Below are some records. Say in a single number how many of their lines include the word "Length".

··· Material for the task ···

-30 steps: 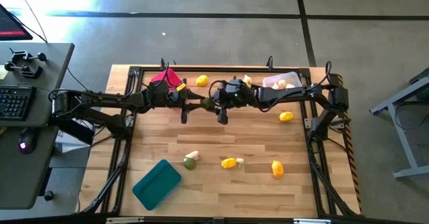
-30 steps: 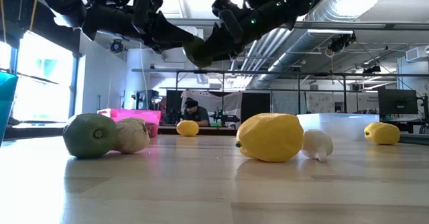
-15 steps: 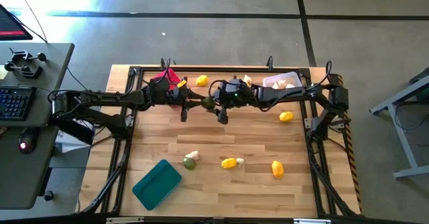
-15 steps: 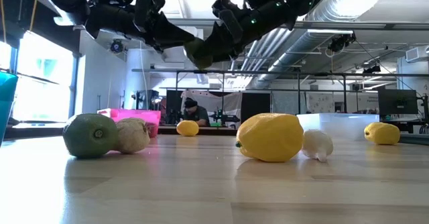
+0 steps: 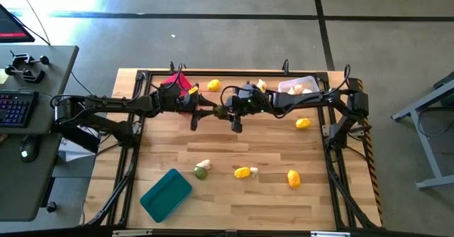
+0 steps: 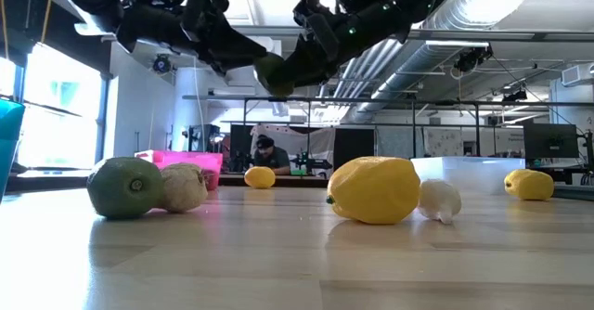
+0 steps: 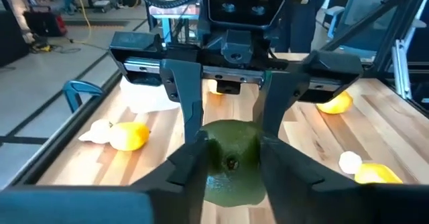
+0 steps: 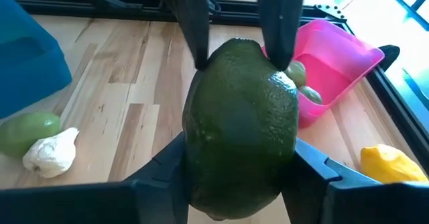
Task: Sort produce into baskets
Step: Put the green lime in the red bin
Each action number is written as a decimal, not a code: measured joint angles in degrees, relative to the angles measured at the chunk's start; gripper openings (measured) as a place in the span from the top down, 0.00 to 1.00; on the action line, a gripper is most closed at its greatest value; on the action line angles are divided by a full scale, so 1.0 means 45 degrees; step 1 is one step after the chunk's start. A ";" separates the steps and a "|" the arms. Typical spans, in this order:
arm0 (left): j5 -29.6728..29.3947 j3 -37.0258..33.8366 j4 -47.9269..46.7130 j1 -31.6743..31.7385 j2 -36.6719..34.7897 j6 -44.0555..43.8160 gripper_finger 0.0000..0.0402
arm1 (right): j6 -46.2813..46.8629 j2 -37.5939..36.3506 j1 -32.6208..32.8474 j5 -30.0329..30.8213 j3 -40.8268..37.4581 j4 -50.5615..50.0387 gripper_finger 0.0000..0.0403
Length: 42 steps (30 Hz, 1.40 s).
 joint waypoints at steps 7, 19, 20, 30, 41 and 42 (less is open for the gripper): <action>-0.0230 0.0000 -0.0157 -0.0117 0.0000 -0.0408 0.50 | -0.0229 0.0000 -0.0001 -0.0026 -0.0005 0.0010 0.62; -0.0356 0.0306 -0.0462 -0.0229 0.0454 -0.0442 0.49 | -0.0243 0.0000 -0.0007 -0.0299 -0.0005 0.0068 0.62; -0.0313 0.0388 -0.0502 -0.0242 0.0476 -0.0439 0.49 | -0.0238 -0.0011 -0.0006 -0.0312 -0.0005 0.0014 0.62; -0.0306 0.0719 -0.0904 -0.0362 0.0612 0.0099 0.65 | -0.0280 -0.0024 -0.0001 -0.0314 -0.0029 -0.0008 0.56; -0.0387 0.0801 -0.1441 0.0538 -0.1155 0.0680 0.72 | 0.0251 -0.0017 -0.0197 0.0921 0.0034 -0.0816 0.32; -0.0708 0.0797 -0.1952 0.0687 -0.1469 0.0706 0.72 | 0.0248 -0.0024 -0.0242 0.0909 0.0034 -0.0938 0.32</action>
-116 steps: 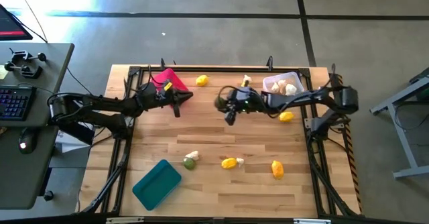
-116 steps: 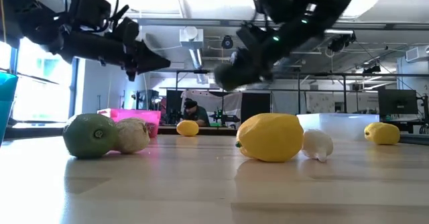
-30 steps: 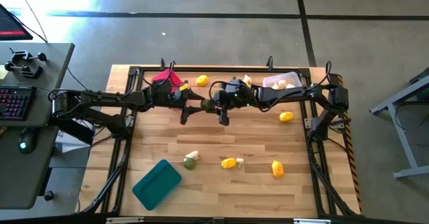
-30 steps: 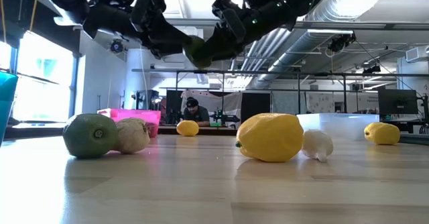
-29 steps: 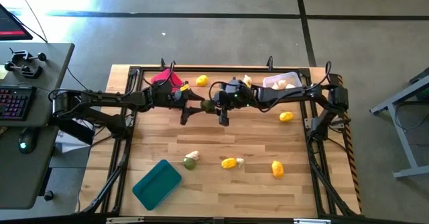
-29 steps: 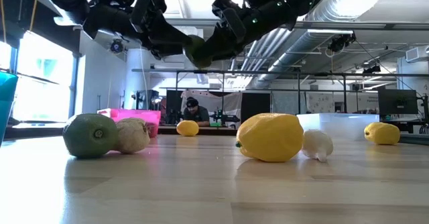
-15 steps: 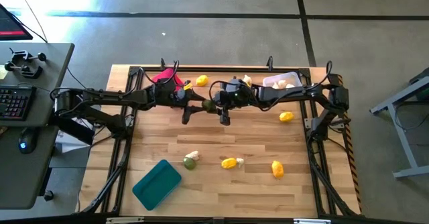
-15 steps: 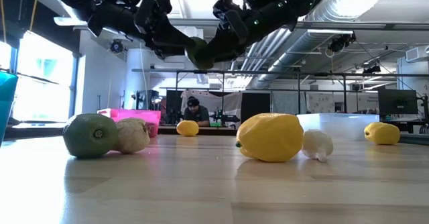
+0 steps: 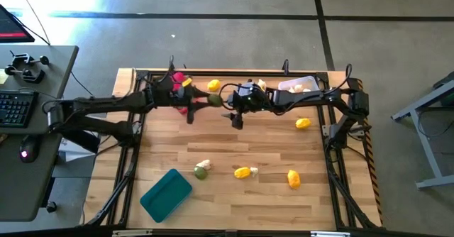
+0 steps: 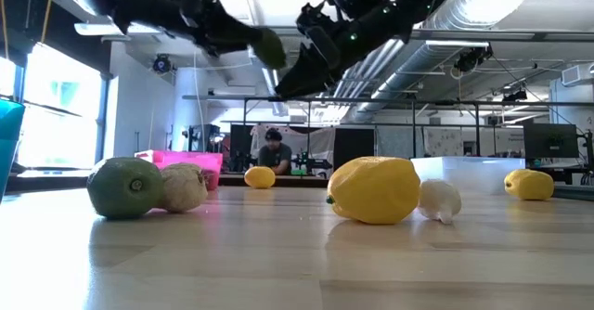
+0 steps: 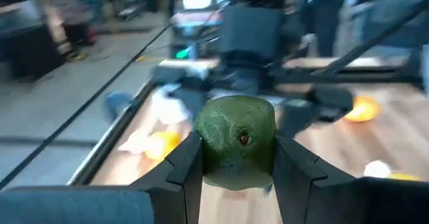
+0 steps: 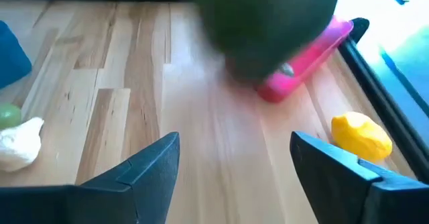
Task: Sort produce into baskets
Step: Put the green lime in the red bin
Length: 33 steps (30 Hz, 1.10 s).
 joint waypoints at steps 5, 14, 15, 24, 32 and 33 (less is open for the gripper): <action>-0.2520 -0.0010 -0.2979 0.0884 -0.1280 -0.0134 0.72 | -0.0008 0.0000 -0.0218 0.0419 -0.0010 -0.0498 0.32; -0.5591 -0.0015 -0.6800 0.3070 -0.1302 -0.2195 0.72 | -0.0131 0.0000 -0.0629 0.0683 -0.0015 -0.0571 0.31; -0.5597 -0.0015 -0.6998 0.3233 -0.1120 -0.2378 0.72 | -0.0131 0.0000 -0.0658 0.0679 -0.0015 -0.0567 0.31; -0.5718 -0.0025 -0.6803 0.4097 0.1113 -0.2576 0.72 | -0.0134 0.0000 -0.0687 0.0655 -0.0019 -0.0619 0.31; -0.5718 -0.0029 -0.6435 0.4289 0.2201 -0.2576 0.63 | -0.0132 0.0000 -0.0687 0.0650 -0.0024 -0.0674 0.31; -0.5718 -0.0029 -0.6430 0.4276 0.2261 -0.2576 0.59 | -0.0132 0.0000 -0.0687 0.0650 -0.0028 -0.0679 0.31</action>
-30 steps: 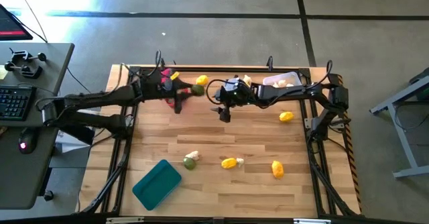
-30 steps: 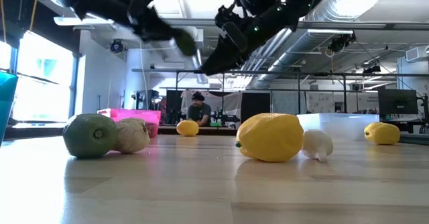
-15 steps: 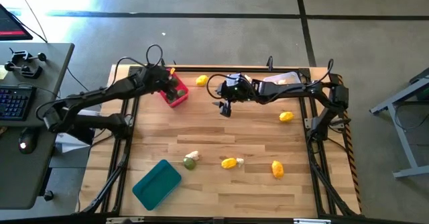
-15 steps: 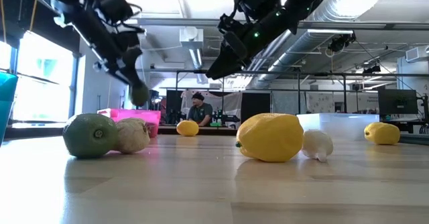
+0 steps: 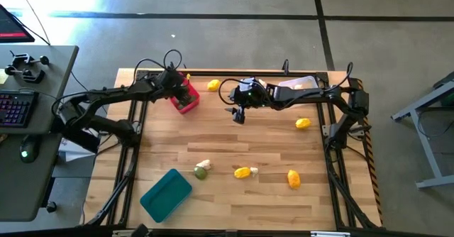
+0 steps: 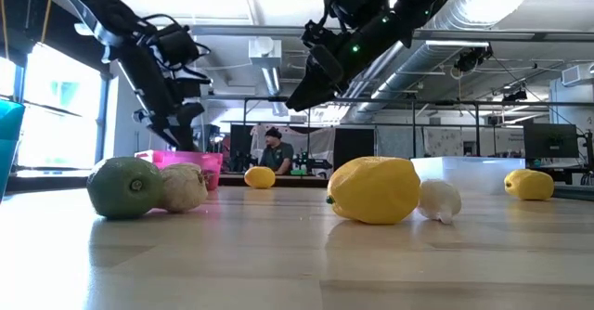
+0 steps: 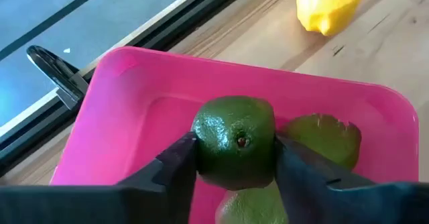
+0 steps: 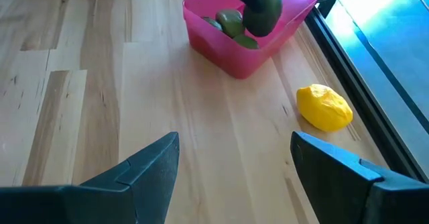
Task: Sort produce into baskets
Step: Put the green lime in the red bin
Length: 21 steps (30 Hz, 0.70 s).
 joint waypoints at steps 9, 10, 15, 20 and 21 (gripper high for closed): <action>0.0005 0.0000 0.0565 -0.0108 -0.0188 0.0465 0.40 | 0.0026 0.0000 0.0005 0.0000 -0.0001 -0.0003 0.31; 0.0002 0.0005 0.0634 -0.0108 -0.0320 0.0558 0.40 | 0.0026 0.0000 0.0005 0.0000 -0.0005 -0.0007 0.31; 0.0113 0.0005 0.0627 -0.0152 -0.1118 0.0887 0.42 | 0.0042 0.0000 0.0015 0.0000 -0.0006 -0.0139 0.31; 0.1923 0.0005 0.0312 -0.1018 -0.2438 0.1723 0.46 | 0.0273 0.0000 0.0031 -0.0020 -0.0010 -0.0238 0.31; 0.2565 0.0005 0.0199 -0.1362 -0.2737 0.2018 0.47 | 0.0269 0.0000 0.0054 -0.0019 -0.0010 -0.0238 0.31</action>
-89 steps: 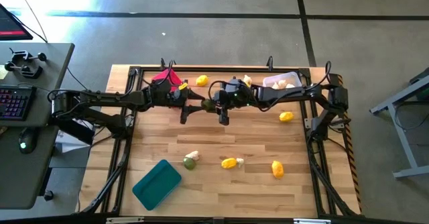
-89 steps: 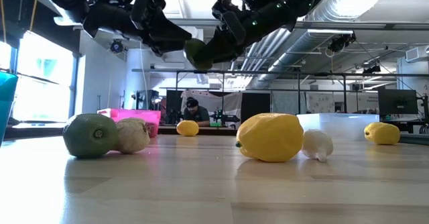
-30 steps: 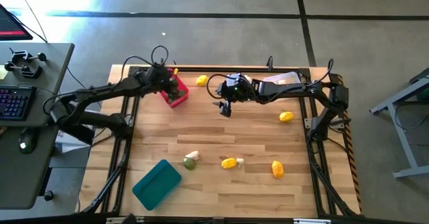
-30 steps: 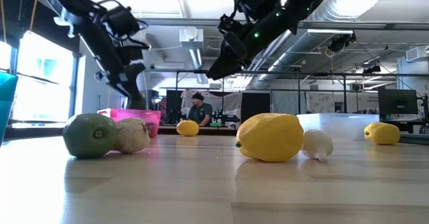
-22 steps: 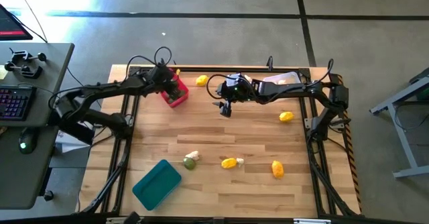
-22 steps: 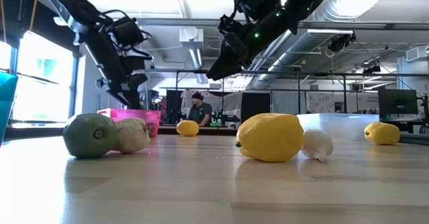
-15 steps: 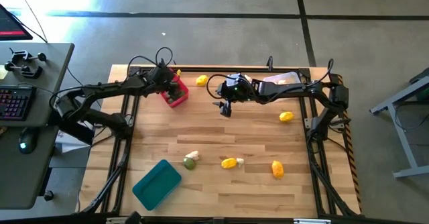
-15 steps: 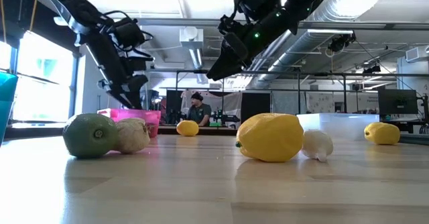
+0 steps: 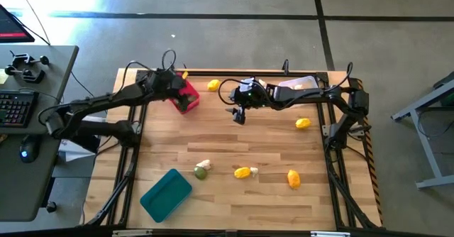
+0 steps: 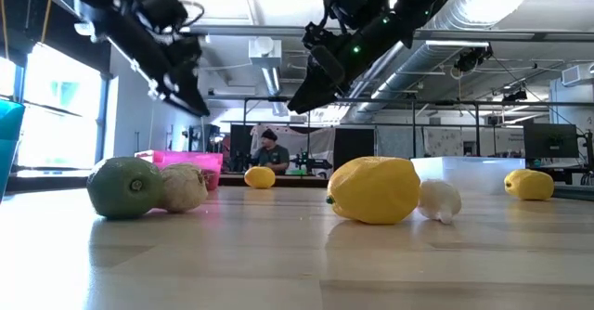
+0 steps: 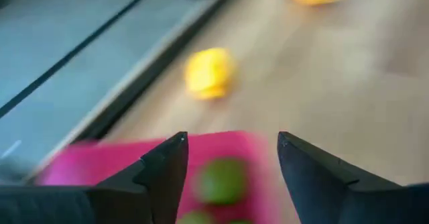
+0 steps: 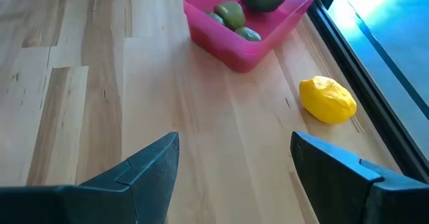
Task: Sort produce into baskets
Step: Put the green lime in the red bin
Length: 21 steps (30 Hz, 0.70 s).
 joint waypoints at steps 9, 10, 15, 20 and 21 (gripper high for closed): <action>0.2449 0.0000 -0.0379 -0.5078 -0.1352 0.0552 0.62 | -0.0278 0.0000 0.0131 -0.0034 -0.0001 0.0000 0.31; 0.2647 0.0000 -0.0390 -0.5729 -0.1271 0.0552 0.64 | -0.0278 0.0000 0.0131 -0.0034 -0.0001 0.0000 0.31; 0.2333 0.0028 -0.0422 -0.8615 -0.0355 -0.0133 0.69 | -0.0278 0.0000 0.0131 -0.0034 -0.0001 -0.0010 0.31; 0.1410 0.1041 -0.1464 -1.0582 0.1258 -0.1065 0.66 | -0.0131 0.0000 0.0131 -0.0034 -0.0001 -0.0067 0.31; 0.1271 0.1316 -0.1723 -1.0881 0.1615 -0.1106 0.64 | -0.0024 0.0000 0.0131 -0.0034 -0.0001 -0.0081 0.31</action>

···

Answer section – 4